Başbakan Erdoğan, Ziraat Bankasının 150. kuruluş yıl dönümü resepsiyonunda yaptığı konuşmada, "150 yıllık bir çınarın, kökü gerçek manada çok derinlerde olan milli bankanın" kuruluş yıl dönümünü kutlamanın büyük gururunu yaşadıklarını belirtti.

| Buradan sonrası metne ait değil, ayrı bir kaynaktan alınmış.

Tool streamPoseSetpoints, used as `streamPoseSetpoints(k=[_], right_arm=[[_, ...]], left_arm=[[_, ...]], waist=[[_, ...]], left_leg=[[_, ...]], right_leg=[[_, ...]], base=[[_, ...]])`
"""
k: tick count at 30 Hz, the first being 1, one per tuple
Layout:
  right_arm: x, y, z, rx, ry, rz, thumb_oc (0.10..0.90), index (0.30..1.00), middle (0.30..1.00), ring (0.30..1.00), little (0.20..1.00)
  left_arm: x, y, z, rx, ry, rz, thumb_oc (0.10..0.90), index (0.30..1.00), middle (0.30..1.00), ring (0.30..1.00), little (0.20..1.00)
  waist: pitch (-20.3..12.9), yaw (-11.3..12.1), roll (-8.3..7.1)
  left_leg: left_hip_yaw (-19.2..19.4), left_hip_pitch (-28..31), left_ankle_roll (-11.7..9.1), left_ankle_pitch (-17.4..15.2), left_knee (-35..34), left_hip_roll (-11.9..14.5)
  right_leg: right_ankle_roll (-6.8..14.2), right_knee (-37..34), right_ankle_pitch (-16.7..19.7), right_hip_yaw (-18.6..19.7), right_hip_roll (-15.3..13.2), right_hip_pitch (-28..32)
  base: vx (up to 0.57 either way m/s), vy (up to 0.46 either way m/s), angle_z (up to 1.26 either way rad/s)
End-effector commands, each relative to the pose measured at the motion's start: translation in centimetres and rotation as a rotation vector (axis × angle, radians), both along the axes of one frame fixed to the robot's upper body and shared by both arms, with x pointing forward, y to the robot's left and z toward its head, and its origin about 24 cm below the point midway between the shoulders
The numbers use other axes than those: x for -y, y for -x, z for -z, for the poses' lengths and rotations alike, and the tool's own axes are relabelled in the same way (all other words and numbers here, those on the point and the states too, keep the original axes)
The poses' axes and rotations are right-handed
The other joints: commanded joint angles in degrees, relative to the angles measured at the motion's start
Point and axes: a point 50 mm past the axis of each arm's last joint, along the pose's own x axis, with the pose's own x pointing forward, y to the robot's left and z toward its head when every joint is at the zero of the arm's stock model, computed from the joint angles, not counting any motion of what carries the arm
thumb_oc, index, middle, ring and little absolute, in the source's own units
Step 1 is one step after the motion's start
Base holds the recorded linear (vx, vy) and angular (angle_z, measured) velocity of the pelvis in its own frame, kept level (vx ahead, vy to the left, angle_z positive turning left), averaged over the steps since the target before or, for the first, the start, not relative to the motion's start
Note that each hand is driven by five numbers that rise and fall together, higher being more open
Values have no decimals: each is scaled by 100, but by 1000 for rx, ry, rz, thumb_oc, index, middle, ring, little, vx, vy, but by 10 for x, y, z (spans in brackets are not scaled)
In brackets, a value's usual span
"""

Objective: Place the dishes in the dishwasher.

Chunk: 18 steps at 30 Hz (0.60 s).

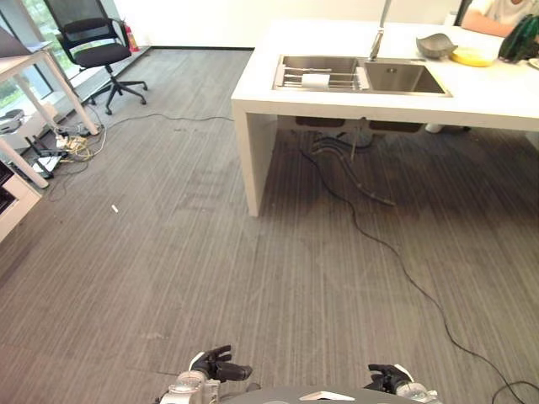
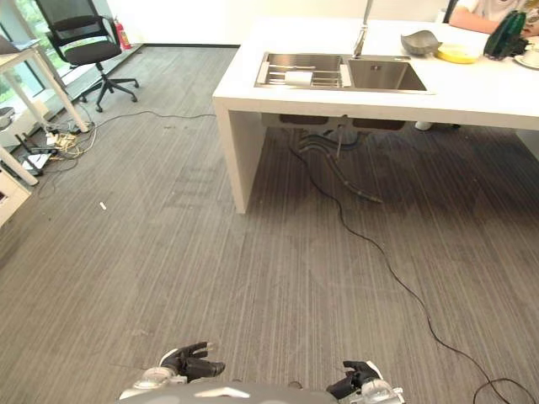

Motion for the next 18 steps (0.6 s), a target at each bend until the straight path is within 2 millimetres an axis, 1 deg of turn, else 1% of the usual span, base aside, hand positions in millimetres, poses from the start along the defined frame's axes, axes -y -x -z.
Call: streamPoseSetpoints(k=[1,8,11,13,15,16,17,18], right_arm=[[-4,-15,-3,74,-47,85,800,900,900,900,900],[-4,-14,-2,87,-56,149,800,900,900,900,900],[-3,-18,-4,109,-55,163,800,900,900,900,900],[-3,-20,-5,120,-49,163,800,900,900,900,900],[-3,-20,-5,120,-49,163,800,900,900,900,900],[-1,-25,-7,138,-44,160,800,900,900,900,900],[-2,-27,-7,147,-58,175,800,900,900,900,900],[1,-25,-7,142,-49,184,800,900,900,900,900]], left_arm=[[8,-23,-5,60,-5,51,800,900,900,900,900],[4,-27,-5,61,-22,37,800,900,900,900,900],[-2,-28,-6,64,-40,10,800,900,900,900,900],[-9,-27,-6,56,-80,-5,800,900,900,900,900],[-9,-27,-6,56,-80,-5,800,900,900,900,900],[-8,-28,-7,62,-68,-23,800,900,900,900,900],[-14,-23,-5,34,-72,-30,800,900,900,900,900],[-23,-14,-3,11,-85,-66,800,900,900,900,900]], waist=[[-100,36,-157],[-136,-33,-146],[-150,-40,-143],[-171,-37,-145],[-171,-37,-145],[-181,-47,-146],[-195,-37,-158],[-200,-12,-164]], left_leg=[[169,25,54,-392,17,-326],[258,61,44,-417,17,-301],[287,73,43,-423,17,-291],[297,89,38,-431,17,-287],[297,90,38,-431,17,-287],[300,106,38,-436,17,-283],[300,118,35,-439,17,-281],[290,120,30,-441,17,-285]], right_leg=[[343,85,-393,145,-66,14],[344,85,-389,215,-52,17],[352,85,-389,247,-47,21],[350,85,-400,256,-41,35],[350,85,-400,256,-41,35],[346,85,-408,268,-36,47],[346,85,-420,271,-31,60],[343,85,-423,267,-31,71]], base=[[0,-5,-11],[8,-9,-9],[13,-10,-9],[18,-10,-8],[12,-7,-7],[32,-25,-8],[39,-38,-9],[0,0,0]])
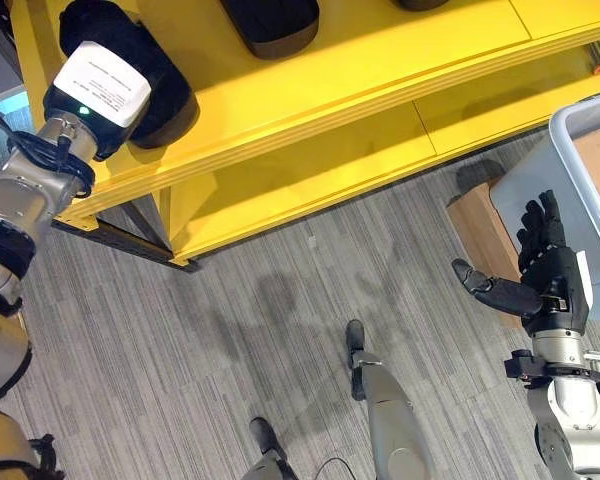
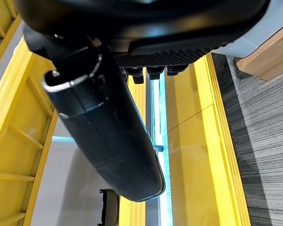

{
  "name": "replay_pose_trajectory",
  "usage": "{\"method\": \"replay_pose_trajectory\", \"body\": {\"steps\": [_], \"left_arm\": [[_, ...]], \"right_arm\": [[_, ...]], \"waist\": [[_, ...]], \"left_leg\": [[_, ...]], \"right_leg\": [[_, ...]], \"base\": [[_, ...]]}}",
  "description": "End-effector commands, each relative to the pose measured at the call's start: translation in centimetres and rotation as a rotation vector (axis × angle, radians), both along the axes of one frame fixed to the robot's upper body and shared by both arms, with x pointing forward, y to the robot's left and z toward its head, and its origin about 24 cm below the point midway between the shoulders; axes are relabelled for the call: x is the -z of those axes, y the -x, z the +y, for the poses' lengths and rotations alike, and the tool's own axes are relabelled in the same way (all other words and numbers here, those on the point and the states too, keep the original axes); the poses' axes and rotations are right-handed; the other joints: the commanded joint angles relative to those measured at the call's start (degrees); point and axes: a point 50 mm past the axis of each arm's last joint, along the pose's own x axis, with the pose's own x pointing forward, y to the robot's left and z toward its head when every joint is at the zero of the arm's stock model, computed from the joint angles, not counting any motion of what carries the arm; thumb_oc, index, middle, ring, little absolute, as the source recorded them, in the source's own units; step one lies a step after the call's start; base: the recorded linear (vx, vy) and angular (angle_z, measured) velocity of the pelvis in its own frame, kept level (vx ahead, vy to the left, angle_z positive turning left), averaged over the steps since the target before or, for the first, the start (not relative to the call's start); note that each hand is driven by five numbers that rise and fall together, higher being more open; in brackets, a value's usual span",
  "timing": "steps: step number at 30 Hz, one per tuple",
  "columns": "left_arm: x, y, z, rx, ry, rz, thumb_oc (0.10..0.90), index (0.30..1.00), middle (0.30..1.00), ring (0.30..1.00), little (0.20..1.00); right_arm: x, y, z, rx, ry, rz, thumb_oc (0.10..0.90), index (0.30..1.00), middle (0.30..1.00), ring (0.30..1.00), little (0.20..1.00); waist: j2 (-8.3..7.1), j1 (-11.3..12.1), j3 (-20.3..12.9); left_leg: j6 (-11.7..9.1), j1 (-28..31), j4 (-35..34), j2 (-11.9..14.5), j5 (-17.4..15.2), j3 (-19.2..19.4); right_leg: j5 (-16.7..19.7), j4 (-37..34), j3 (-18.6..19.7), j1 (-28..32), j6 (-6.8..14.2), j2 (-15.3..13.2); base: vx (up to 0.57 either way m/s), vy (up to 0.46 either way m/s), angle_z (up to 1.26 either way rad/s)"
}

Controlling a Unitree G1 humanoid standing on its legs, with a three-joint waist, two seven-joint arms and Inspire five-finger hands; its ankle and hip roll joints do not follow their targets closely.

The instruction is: Move parts from the plastic box to the shelf.

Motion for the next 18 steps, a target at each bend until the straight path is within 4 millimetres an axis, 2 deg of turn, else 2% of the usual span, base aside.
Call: {"method": "replay_pose_trajectory", "body": {"steps": [1,6,7,10,16,17,18], "left_arm": [[-8.0,2.6,1.7,-0.046,0.101,-0.304,0.900,1.000,1.000,1.000,1.000],[-7.2,2.6,2.0,-0.047,0.137,-0.285,0.900,1.000,1.000,1.000,1.000],[-7.0,2.5,1.8,-0.037,0.136,-0.271,0.900,1.000,1.000,1.000,1.000],[-6.3,2.2,1.5,-0.026,0.138,-0.246,0.900,1.000,1.000,1.000,1.000],[-5.4,1.6,0.6,0.008,0.153,-0.220,0.900,1.000,1.000,1.000,1.000],[14.2,4.1,-6.2,0.313,0.951,-0.002,0.900,1.000,1.000,1.000,1.000],[14.3,4.2,-6.0,0.306,0.954,-0.003,0.900,1.000,1.000,1.000,1.000]], "right_arm": [[-4.9,1.5,-1.0,0.030,0.070,-0.250,0.900,1.000,1.000,1.000,1.000],[-4.6,1.3,-0.9,-0.001,0.029,-0.241,0.900,1.000,1.000,1.000,1.000],[-5.2,1.3,-0.7,-0.012,0.069,-0.260,0.900,1.000,1.000,1.000,1.000],[-5.5,1.1,-1.0,-0.053,-0.030,-0.292,0.900,1.000,1.000,1.000,1.000],[-5.1,0.9,-1.3,-0.053,-0.098,-0.290,0.900,1.000,1.000,1.000,1.000],[6.9,0.0,3.2,-0.209,-0.323,0.315,0.900,1.000,1.000,1.000,1.000],[6.8,0.1,3.2,-0.205,-0.308,0.314,0.900,1.000,1.000,1.000,1.000]], "waist": [[0.49,-2.28,-3.02],[0.40,-1.85,-2.86],[0.46,-1.67,-2.87],[0.48,-1.40,-3.05],[0.38,-1.09,-3.37],[-1.42,4.98,-12.16],[-1.40,5.04,-12.27]], "left_leg": [[5.91,-1.52,7.10,-0.30,-4.22,-2.58],[5.88,-1.76,7.70,-0.37,-4.34,-2.89],[5.88,-1.91,8.06,-0.48,-4.41,-3.09],[5.84,-1.83,8.17,-0.54,-4.41,-3.45],[5.77,-1.47,8.11,-0.74,-4.32,-3.78],[4.29,15.25,3.85,0.95,-1.18,-6.99],[4.29,15.38,3.65,0.94,-1.13,-6.88]], "right_leg": [[-0.93,0.97,3.51,0.72,11.66,-3.24],[-0.79,0.84,3.51,1.20,11.58,-3.35],[-0.83,0.88,3.38,1.58,11.54,-3.48],[-0.62,0.62,3.09,2.48,11.55,-3.96],[-0.27,-0.09,2.70,3.89,11.39,-4.27],[-2.39,-6.83,0.50,25.56,10.78,-7.64],[-2.36,-7.11,0.45,25.80,10.80,-7.58]], "base": [[0.00,0.000,0.00],[-0.01,-0.001,0.00],[0.00,0.000,0.00],[-0.03,-0.010,0.03],[-0.03,-0.002,0.07],[-0.01,0.005,-0.18],[0.01,0.005,-0.29]]}}
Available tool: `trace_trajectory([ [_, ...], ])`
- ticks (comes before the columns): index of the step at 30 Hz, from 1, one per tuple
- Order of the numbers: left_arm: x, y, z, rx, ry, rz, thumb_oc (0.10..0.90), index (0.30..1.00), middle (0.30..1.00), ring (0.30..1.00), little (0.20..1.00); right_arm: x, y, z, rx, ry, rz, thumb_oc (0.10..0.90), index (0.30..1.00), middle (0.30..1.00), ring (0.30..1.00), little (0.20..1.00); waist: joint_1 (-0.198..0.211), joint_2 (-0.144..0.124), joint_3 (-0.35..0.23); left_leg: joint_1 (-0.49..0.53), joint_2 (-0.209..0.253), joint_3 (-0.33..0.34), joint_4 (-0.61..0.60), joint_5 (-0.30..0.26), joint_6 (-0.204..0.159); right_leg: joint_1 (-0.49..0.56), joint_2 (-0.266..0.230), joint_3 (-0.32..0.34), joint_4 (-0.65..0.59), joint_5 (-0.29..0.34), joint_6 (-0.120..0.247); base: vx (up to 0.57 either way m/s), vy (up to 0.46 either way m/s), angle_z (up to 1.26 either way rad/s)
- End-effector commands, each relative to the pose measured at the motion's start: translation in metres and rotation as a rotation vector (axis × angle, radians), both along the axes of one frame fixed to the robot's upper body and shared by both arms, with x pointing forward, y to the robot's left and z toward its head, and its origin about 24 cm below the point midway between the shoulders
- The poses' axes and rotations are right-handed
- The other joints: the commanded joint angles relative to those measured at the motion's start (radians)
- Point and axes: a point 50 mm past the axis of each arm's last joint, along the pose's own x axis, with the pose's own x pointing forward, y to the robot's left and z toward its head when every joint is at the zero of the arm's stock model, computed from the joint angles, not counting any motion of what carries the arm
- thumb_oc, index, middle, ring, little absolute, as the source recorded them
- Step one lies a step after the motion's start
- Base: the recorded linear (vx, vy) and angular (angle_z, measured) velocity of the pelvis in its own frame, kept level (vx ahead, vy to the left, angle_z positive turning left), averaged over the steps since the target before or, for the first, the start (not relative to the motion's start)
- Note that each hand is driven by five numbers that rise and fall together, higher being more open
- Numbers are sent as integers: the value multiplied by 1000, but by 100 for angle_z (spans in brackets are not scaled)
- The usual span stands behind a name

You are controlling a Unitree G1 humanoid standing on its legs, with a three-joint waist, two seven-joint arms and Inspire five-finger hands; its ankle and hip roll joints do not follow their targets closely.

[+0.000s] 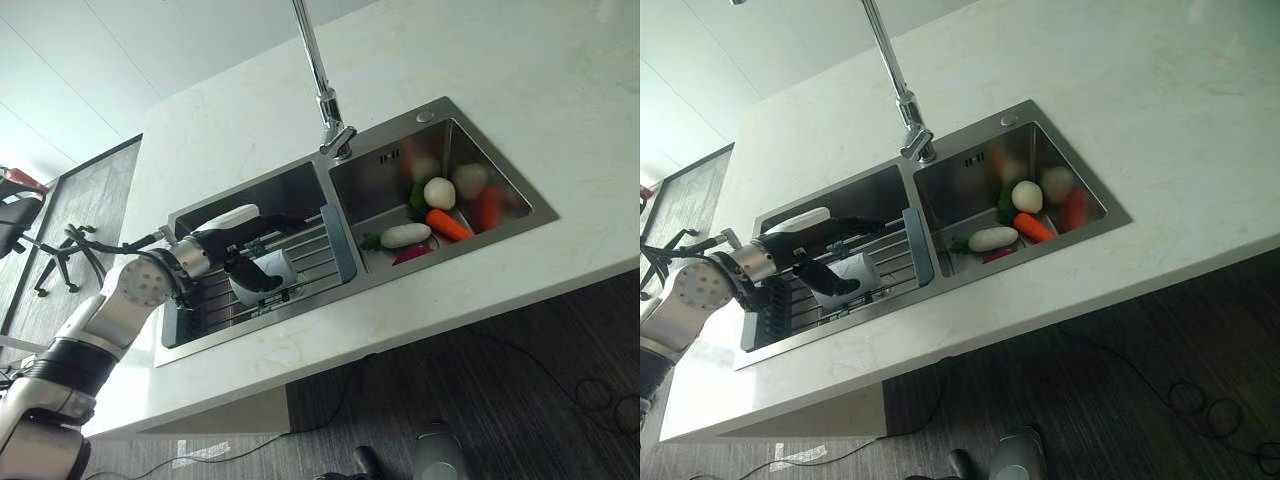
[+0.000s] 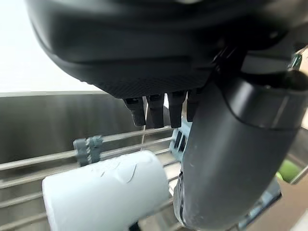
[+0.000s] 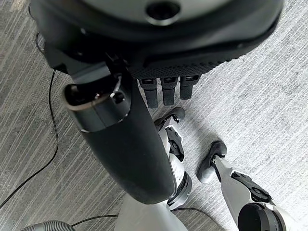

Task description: Place the dishes in the dishwasher.

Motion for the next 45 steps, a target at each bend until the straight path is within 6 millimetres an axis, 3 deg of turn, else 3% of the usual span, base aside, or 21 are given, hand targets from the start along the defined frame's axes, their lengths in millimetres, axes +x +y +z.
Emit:
trace_trajectory([
  [1,0,15,74,-19,-206,43,800,900,900,900,900,-13,-2,1,3,-7,-32,800,900,900,900,900,6,-41,-67,-48,40,-57,205,-249,-25,75,-58,46,-194,62,175,23,-14,5],
  [15,-7,42,72,65,-181,142,800,900,900,900,900,-12,-5,2,-7,35,-11,800,900,900,900,900,33,-49,-59,-68,37,-79,205,-241,-24,69,-63,30,-194,63,173,-2,-6,4],
  [27,-7,60,67,139,-293,256,800,900,900,900,900,-5,10,-3,1,55,93,800,900,900,900,900,32,-83,-48,-70,50,-78,205,-241,-23,69,-55,24,-194,60,169,-5,-32,4],
  [45,1,52,51,-24,-291,276,800,900,900,900,900,-8,14,-6,13,56,70,800,900,900,900,900,22,-89,-45,-65,64,-60,205,-243,-30,66,-53,21,-194,56,164,0,0,0],
])
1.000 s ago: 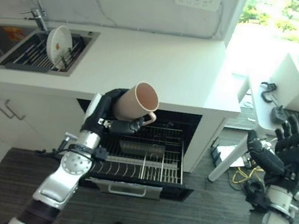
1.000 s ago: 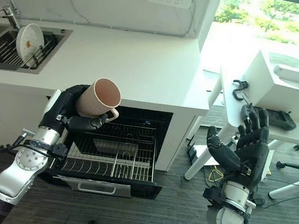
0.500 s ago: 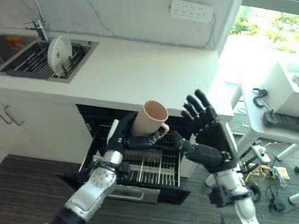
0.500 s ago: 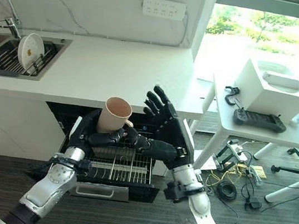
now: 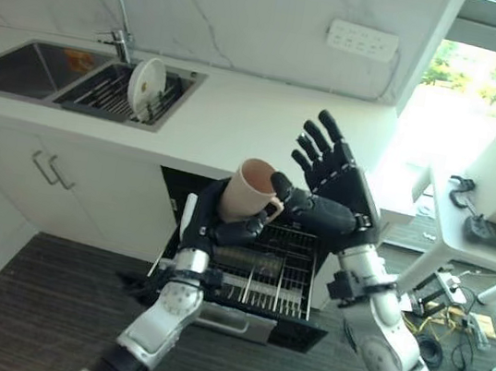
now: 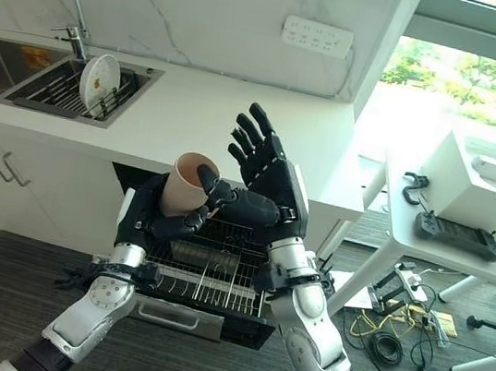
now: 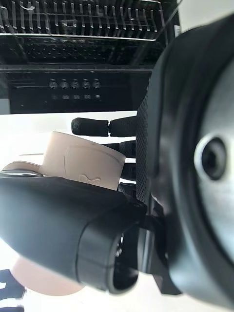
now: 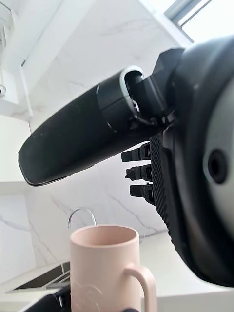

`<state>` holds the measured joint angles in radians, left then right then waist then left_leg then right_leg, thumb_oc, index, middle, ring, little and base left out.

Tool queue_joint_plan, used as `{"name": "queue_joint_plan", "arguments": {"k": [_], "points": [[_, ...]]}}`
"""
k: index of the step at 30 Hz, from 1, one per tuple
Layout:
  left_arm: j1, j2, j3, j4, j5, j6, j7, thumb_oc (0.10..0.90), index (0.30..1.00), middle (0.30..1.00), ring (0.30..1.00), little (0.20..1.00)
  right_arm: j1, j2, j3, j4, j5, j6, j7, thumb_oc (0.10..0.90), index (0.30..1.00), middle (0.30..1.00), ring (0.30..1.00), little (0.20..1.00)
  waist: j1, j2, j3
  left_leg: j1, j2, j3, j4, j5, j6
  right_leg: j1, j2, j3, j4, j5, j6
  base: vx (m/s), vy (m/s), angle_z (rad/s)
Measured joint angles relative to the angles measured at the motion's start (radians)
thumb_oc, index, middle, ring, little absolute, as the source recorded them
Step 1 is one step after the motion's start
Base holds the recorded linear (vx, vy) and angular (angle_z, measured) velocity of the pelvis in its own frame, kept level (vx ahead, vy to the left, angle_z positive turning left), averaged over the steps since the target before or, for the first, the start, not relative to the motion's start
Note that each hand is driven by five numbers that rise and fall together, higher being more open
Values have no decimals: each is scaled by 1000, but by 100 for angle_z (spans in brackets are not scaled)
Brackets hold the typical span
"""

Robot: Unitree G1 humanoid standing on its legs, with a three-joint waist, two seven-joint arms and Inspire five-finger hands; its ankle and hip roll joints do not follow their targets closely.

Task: Place the dishes in the dishwasher.

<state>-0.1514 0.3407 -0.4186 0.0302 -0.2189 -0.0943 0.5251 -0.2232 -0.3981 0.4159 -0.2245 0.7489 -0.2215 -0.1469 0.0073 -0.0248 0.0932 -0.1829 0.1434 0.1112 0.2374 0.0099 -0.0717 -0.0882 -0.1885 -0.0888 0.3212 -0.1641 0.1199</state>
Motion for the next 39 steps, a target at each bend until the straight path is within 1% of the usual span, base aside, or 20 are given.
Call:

Cumhuriyetin 90, Ziraat Bankasının 150 yaşında olduğuna dikkati çeken Başbakan Erdoğan, "Kökü çok eskilerde olan çok sayıda kurumumuz var. Okullarımız, üniversitelerimiz, özel şirketlerimiz var. Milattan Önce 209 yılında kurulduğunu kabul ettiğimiz, yani 2 bin 222 yaşında bir Kara Kuvvetlerimiz, Silahlı Kuvvetlerimiz var. Hiç kuşkusuz kurumlarımız verdikleri hizmetlerle her zaman milletin göz bebeği oldular ama aynı zamanda bu kurumlarımız bizim ne kadar köklü bir millet olduğumuzu, ne kadar kadim bir devlet geleneğine sahip olduğumuzu da bize gösteriyor, adeta bize bunu anlatıyordu" diye konuştu.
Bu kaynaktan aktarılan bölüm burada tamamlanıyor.